### Task inputs
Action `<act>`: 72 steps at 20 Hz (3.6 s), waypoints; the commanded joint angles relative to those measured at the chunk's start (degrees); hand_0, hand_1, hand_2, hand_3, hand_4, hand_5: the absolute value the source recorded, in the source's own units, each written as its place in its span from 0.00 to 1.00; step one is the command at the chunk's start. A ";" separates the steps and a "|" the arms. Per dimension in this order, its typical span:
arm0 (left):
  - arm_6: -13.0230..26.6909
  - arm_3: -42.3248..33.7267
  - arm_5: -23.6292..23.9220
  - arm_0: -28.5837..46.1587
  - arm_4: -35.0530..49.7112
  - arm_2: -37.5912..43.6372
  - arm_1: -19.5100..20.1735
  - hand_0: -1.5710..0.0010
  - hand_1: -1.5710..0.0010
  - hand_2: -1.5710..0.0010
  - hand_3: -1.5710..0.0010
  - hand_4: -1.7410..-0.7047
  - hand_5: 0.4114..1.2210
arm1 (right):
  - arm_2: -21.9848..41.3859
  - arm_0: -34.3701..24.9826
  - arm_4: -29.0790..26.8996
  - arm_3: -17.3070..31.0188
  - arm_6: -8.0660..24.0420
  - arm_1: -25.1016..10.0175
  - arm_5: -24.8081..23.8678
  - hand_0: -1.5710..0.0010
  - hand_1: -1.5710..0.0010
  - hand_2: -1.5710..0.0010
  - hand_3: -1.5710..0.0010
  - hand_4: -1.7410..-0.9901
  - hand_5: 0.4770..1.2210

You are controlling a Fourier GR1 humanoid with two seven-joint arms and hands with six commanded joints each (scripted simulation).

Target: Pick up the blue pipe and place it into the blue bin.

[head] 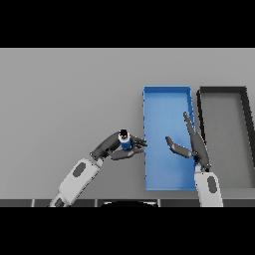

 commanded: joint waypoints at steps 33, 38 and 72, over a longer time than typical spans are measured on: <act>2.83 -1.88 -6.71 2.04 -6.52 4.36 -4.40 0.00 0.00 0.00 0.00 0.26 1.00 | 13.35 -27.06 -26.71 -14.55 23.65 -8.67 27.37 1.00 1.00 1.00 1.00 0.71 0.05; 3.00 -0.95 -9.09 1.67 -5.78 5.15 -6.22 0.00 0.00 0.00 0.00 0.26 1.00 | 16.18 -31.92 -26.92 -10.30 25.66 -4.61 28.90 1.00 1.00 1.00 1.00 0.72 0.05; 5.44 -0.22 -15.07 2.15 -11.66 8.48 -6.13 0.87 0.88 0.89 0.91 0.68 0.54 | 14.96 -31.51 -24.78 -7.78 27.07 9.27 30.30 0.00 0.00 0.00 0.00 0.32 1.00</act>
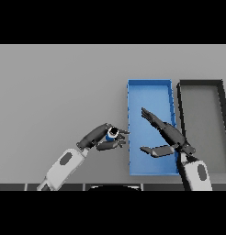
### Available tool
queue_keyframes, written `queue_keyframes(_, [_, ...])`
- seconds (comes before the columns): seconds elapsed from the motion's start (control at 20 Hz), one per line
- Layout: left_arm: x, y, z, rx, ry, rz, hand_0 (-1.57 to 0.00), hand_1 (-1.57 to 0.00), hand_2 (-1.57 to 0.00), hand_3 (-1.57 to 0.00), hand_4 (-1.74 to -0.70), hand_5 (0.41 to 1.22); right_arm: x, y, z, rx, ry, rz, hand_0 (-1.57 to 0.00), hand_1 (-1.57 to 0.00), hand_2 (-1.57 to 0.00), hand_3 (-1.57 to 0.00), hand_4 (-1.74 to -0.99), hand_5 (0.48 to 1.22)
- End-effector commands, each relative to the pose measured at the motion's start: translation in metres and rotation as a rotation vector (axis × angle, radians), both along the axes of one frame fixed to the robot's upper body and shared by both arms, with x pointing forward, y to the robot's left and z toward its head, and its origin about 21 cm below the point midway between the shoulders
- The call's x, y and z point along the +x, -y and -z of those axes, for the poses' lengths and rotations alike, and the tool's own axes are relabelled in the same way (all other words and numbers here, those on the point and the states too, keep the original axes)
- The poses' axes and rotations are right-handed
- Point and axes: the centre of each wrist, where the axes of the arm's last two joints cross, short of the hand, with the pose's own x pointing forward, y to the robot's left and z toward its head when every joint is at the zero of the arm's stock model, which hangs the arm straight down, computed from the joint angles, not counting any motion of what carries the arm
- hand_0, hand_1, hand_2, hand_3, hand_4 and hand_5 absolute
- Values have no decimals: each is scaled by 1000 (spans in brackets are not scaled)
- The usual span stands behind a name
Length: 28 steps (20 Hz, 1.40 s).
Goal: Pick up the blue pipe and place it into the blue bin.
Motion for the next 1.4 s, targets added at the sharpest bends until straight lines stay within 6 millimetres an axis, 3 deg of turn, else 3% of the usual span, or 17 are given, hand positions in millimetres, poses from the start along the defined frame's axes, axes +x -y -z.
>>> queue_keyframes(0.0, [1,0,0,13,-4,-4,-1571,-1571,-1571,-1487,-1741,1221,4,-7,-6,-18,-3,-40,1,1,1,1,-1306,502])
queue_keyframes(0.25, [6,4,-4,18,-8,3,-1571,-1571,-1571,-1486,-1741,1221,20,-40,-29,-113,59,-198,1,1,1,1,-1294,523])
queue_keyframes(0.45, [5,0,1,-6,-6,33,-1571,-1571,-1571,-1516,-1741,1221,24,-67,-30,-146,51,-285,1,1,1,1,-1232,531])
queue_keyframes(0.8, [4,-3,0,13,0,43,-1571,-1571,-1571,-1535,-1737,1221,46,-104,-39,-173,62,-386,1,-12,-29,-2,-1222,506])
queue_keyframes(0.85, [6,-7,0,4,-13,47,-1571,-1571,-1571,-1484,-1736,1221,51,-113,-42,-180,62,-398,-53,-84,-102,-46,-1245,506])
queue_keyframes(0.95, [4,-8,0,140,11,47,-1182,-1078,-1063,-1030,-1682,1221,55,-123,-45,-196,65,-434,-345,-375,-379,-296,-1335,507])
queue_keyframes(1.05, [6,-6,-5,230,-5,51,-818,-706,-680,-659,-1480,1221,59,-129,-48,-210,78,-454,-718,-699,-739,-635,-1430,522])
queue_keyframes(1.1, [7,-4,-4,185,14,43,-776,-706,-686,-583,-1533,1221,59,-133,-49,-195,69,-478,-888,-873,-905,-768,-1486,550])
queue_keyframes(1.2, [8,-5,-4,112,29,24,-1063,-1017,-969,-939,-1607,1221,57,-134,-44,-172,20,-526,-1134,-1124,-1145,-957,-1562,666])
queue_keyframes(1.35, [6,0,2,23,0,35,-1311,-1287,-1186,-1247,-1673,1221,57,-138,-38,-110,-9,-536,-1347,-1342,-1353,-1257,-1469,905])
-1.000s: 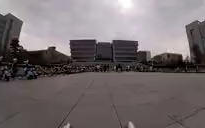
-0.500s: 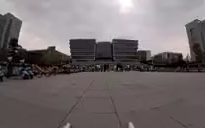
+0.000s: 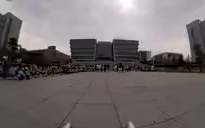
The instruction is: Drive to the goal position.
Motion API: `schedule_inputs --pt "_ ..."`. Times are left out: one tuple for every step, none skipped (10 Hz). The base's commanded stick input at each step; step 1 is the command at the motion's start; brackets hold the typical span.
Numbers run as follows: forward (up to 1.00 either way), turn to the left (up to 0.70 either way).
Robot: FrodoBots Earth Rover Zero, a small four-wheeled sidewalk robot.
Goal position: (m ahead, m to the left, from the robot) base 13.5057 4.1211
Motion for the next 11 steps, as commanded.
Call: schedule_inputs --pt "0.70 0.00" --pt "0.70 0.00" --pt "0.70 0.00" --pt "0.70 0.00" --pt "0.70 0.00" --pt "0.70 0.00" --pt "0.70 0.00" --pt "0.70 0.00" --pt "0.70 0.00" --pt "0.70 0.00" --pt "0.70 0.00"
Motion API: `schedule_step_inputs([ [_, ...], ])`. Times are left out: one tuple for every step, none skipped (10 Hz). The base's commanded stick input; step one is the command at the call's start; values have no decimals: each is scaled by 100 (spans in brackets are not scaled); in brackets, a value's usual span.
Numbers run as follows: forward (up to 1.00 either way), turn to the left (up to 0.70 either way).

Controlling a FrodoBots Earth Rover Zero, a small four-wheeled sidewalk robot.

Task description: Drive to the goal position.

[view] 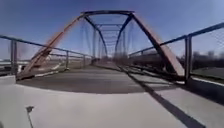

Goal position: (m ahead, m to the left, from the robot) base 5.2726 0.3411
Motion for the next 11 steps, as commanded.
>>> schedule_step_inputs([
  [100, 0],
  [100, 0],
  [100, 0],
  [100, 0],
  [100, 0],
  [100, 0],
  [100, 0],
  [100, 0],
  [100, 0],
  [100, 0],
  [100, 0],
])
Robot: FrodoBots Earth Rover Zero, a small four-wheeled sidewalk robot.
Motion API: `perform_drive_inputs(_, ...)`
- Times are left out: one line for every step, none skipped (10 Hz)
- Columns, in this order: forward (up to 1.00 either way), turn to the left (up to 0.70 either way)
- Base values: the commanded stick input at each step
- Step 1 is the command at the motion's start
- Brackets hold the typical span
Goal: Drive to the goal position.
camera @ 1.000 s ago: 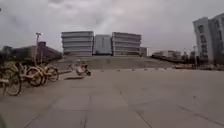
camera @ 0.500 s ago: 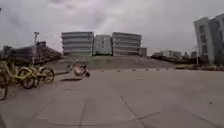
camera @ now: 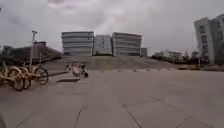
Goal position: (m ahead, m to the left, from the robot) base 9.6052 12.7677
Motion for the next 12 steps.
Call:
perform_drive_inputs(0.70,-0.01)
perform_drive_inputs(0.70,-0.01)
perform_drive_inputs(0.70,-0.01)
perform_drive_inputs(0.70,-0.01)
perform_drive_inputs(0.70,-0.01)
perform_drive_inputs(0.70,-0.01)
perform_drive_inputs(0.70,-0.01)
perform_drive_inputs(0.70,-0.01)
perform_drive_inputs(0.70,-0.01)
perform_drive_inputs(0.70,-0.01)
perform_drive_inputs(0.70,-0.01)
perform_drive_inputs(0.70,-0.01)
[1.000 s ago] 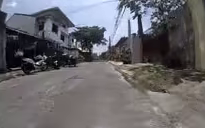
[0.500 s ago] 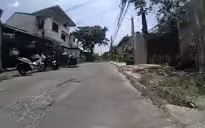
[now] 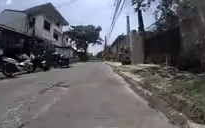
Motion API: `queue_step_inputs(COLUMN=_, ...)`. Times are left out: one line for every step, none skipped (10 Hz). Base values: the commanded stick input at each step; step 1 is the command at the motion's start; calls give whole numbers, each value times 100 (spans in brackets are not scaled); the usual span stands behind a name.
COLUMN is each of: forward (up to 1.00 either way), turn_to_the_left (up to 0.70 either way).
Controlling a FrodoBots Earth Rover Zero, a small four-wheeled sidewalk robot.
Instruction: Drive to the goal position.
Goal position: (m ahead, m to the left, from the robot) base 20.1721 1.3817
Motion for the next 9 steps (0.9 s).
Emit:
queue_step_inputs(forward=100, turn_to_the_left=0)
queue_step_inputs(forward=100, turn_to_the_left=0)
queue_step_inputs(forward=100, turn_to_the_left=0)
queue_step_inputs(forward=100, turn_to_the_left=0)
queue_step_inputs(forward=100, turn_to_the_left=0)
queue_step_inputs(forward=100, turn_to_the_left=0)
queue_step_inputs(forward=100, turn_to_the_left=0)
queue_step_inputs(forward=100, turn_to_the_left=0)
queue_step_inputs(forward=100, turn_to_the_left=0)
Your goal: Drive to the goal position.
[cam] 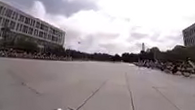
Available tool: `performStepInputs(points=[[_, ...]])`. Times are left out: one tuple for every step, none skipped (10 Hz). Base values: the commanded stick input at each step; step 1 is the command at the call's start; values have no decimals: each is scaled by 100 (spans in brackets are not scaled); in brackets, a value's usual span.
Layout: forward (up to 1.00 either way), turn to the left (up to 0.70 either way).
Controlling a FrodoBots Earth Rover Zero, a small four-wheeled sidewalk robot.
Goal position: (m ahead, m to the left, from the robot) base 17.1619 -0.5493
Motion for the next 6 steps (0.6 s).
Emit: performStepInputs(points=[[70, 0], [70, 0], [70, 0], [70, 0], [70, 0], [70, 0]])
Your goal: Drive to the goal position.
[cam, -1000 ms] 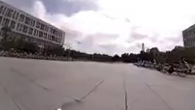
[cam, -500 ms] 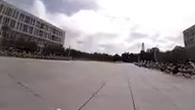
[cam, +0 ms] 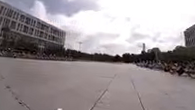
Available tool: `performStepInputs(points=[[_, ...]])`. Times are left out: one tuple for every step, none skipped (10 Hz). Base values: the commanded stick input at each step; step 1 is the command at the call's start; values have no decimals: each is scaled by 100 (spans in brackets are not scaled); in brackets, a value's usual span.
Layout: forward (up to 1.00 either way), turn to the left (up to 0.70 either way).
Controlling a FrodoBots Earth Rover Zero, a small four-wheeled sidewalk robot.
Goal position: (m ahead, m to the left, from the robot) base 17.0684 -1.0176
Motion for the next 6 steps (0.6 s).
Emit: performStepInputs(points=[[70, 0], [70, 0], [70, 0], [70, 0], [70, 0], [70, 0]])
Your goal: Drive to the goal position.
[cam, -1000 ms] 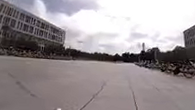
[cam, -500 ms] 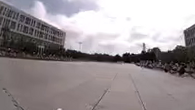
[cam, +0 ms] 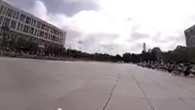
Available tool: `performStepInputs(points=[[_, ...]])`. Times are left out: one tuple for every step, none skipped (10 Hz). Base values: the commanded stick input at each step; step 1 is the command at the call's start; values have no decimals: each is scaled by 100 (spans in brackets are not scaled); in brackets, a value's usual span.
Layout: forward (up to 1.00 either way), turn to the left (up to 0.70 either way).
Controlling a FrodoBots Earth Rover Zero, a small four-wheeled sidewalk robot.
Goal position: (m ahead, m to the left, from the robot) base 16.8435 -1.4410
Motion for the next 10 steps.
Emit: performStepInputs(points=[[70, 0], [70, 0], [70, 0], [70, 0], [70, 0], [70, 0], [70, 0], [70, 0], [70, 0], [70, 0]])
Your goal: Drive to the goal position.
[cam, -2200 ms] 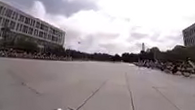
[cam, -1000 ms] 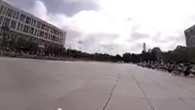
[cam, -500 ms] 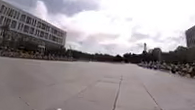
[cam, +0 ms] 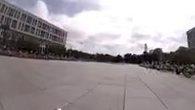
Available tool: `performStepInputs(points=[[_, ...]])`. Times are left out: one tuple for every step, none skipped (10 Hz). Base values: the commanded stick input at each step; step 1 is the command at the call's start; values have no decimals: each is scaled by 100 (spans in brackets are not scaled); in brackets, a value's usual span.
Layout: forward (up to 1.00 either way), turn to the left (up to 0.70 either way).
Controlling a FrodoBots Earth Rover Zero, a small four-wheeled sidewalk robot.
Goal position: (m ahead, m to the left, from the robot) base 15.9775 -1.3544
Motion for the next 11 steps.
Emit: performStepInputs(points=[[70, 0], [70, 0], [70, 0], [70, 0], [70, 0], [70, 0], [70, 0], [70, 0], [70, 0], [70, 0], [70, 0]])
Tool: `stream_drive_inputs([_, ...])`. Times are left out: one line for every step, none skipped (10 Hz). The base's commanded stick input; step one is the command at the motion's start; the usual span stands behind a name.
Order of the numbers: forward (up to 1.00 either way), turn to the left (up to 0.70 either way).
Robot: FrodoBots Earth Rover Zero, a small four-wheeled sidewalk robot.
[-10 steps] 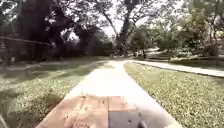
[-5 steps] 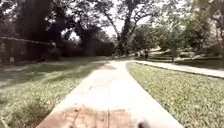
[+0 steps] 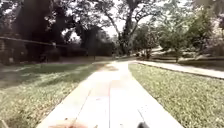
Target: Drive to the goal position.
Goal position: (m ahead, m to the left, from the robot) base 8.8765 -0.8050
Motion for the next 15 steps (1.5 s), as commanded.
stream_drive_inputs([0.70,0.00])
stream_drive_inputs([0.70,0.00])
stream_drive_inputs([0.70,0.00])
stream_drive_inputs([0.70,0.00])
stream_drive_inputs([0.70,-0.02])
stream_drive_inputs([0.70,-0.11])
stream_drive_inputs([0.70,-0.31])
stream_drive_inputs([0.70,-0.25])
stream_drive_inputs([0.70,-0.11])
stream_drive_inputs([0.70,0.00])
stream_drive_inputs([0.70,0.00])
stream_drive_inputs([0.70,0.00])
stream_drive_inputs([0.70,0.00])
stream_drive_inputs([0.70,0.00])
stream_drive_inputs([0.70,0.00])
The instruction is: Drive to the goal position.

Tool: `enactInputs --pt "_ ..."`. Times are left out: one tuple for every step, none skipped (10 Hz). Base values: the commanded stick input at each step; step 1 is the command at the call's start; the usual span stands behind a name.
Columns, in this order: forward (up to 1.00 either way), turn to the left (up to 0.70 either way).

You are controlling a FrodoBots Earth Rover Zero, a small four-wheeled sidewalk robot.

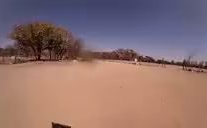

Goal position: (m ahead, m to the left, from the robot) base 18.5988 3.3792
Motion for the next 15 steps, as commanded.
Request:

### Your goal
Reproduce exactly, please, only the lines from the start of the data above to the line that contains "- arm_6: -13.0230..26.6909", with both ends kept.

### Task solution
Action `<act>`: 72 steps at 20 Hz (3.6 s), waypoints; the commanded joint angles relative to those measured at the chunk's start (degrees); hand_0, hand_1, hand_2, hand_3, hand_4, hand_5: the absolute value the source recorded, in the source's own units, each written as its place in its span from 0.00 to 1.00; step one is the command at the chunk's start. A ";" separates the steps and a "|" the arms. Per dimension in this order, its typical span:
arm0 (left):
  - arm_6: -13.0230..26.6909

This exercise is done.